HOW TO COMPLETE THIS TASK:
Take each line below that has "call" and copy it.

** Opening RECORDS block **

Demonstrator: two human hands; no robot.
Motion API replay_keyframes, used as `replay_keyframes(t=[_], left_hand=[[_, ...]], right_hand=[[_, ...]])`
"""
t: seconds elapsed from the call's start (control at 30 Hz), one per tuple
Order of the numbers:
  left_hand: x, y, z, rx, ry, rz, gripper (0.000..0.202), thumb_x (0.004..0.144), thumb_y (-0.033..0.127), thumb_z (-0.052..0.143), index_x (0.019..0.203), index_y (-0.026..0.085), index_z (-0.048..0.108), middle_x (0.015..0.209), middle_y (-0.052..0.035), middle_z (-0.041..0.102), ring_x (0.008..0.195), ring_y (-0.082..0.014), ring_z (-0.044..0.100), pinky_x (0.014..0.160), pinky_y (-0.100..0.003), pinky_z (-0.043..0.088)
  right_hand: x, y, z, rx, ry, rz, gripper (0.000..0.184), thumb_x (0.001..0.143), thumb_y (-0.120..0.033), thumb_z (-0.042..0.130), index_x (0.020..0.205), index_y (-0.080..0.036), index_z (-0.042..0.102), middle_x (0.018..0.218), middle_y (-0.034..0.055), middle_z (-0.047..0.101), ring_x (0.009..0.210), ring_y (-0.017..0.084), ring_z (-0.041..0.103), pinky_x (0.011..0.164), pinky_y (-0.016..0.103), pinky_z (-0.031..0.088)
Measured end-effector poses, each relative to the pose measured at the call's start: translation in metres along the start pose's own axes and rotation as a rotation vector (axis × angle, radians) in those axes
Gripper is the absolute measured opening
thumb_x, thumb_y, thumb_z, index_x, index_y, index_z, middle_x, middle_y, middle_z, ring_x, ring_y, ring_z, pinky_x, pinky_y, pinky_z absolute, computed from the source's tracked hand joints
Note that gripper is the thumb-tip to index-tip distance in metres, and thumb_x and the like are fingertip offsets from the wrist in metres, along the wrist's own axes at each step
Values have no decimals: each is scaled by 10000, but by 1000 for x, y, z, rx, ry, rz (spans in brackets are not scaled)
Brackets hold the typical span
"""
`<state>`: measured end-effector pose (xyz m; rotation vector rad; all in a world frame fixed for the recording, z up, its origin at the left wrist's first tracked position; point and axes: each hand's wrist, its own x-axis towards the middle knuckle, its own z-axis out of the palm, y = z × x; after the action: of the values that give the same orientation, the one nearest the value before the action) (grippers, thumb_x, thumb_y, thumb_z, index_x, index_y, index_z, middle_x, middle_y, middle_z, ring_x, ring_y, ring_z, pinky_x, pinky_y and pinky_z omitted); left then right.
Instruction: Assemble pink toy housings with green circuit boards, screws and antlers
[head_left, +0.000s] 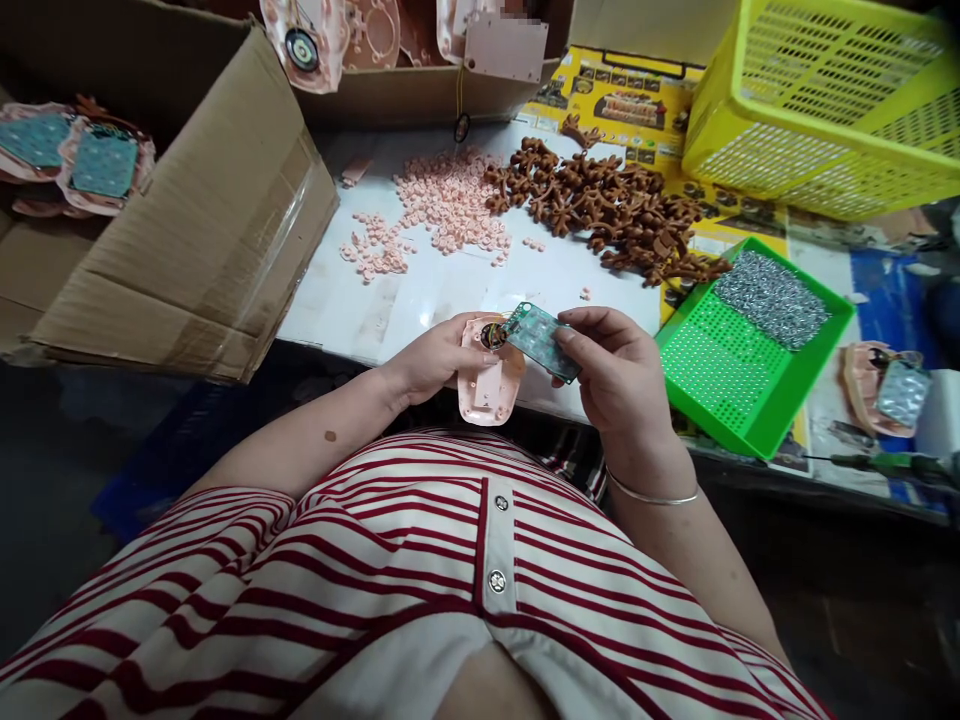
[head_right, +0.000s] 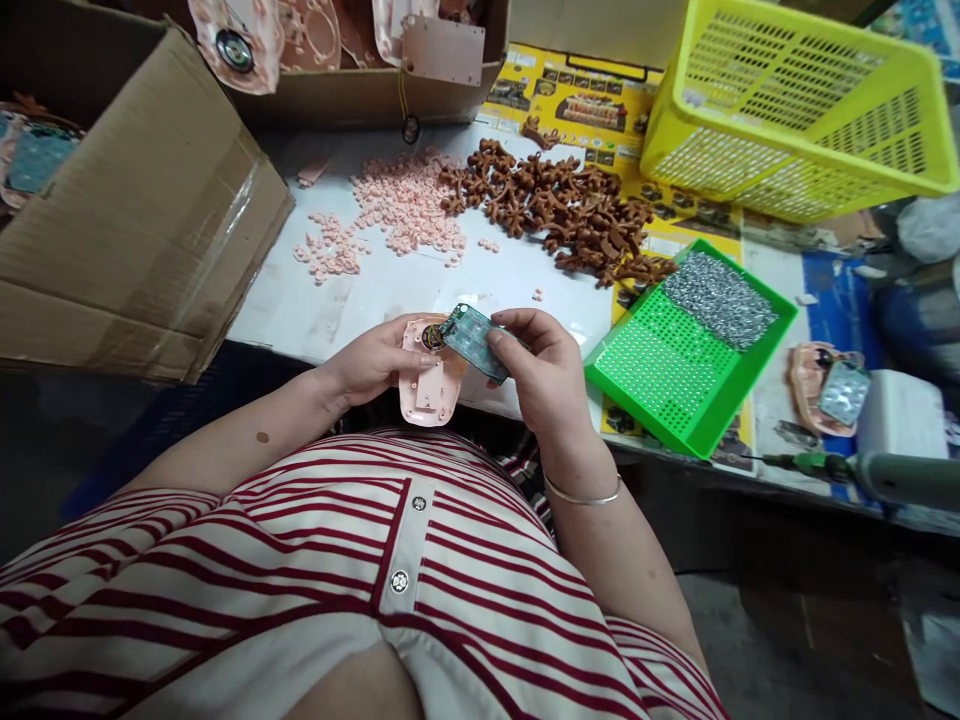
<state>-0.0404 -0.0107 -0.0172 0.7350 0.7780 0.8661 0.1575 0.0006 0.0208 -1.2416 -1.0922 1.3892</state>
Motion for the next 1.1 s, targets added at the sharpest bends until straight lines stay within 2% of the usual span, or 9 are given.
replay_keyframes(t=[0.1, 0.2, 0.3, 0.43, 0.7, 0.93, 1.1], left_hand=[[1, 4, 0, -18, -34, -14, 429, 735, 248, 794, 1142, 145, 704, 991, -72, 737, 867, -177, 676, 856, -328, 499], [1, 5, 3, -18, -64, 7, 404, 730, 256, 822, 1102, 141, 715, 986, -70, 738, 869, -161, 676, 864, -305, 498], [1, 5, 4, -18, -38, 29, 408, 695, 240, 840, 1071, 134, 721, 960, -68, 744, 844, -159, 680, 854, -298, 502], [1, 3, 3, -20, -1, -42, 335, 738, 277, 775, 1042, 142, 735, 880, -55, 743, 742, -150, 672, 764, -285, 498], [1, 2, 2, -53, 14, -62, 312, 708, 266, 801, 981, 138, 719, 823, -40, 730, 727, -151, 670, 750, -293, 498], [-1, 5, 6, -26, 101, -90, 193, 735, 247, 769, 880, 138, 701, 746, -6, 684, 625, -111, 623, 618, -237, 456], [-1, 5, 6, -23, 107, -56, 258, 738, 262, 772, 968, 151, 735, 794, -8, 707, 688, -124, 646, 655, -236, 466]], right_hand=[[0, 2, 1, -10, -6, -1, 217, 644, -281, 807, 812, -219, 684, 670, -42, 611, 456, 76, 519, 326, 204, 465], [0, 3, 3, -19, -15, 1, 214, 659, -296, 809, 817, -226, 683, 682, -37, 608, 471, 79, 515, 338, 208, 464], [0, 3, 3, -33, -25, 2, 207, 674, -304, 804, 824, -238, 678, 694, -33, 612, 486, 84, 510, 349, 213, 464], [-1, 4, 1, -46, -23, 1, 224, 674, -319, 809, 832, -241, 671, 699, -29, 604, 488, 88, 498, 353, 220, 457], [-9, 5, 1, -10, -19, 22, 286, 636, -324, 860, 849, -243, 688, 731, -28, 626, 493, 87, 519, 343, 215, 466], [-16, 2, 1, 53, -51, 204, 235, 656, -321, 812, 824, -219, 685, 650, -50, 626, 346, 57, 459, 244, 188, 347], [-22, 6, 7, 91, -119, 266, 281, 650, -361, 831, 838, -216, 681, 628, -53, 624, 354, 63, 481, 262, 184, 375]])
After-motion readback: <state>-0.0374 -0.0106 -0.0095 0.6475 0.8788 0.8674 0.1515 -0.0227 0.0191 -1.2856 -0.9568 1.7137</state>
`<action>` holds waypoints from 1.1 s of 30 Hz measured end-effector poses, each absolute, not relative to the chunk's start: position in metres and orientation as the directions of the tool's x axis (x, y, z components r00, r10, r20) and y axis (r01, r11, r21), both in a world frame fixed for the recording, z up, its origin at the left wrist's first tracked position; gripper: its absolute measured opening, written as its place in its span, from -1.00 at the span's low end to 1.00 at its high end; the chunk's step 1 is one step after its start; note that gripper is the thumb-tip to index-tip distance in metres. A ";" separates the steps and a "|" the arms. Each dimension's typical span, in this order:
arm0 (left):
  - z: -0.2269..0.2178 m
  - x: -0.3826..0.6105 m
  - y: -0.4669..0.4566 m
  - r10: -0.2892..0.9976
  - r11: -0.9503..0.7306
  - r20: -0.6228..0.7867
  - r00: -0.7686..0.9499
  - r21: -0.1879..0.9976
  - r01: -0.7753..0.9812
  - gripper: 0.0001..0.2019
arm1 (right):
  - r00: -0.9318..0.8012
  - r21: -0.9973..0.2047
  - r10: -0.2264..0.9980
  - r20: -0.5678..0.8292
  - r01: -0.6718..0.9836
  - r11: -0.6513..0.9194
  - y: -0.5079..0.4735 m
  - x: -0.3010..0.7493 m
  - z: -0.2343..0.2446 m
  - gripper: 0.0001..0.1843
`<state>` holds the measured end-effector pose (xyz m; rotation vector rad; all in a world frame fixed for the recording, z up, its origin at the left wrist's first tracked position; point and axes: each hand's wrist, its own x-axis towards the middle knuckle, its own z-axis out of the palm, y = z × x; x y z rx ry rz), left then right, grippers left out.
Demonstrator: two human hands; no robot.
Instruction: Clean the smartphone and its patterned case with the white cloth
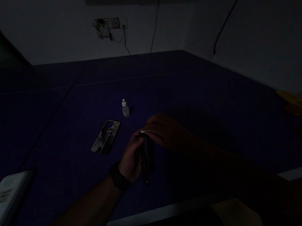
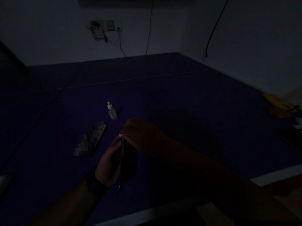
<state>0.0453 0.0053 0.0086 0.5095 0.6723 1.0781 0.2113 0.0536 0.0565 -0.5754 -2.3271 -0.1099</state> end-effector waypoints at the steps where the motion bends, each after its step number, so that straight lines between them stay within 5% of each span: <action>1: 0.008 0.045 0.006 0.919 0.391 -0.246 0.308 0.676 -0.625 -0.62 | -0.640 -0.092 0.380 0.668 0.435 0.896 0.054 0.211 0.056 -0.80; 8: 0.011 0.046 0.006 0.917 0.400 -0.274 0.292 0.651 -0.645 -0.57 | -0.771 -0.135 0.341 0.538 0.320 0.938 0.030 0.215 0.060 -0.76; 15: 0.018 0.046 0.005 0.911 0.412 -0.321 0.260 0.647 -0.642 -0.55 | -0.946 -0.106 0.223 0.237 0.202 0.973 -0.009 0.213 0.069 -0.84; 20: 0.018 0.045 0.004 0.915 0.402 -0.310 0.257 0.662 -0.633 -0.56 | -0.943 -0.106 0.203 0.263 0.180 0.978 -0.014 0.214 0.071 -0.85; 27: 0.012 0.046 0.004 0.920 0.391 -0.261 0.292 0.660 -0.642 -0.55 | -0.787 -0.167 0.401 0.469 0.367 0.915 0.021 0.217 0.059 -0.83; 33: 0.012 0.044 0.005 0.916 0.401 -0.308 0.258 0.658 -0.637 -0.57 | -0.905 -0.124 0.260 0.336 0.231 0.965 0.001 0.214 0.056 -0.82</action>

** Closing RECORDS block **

EXERCISE RESULT:
t: seconds elapsed from the call's start (control at 30 Hz), one per tuple
Measured end-effector poses, each relative to the pose measured at the call's start: translation in metres along the start pose's own axes and rotation as a rotation vector (axis × angle, radians) in those axes

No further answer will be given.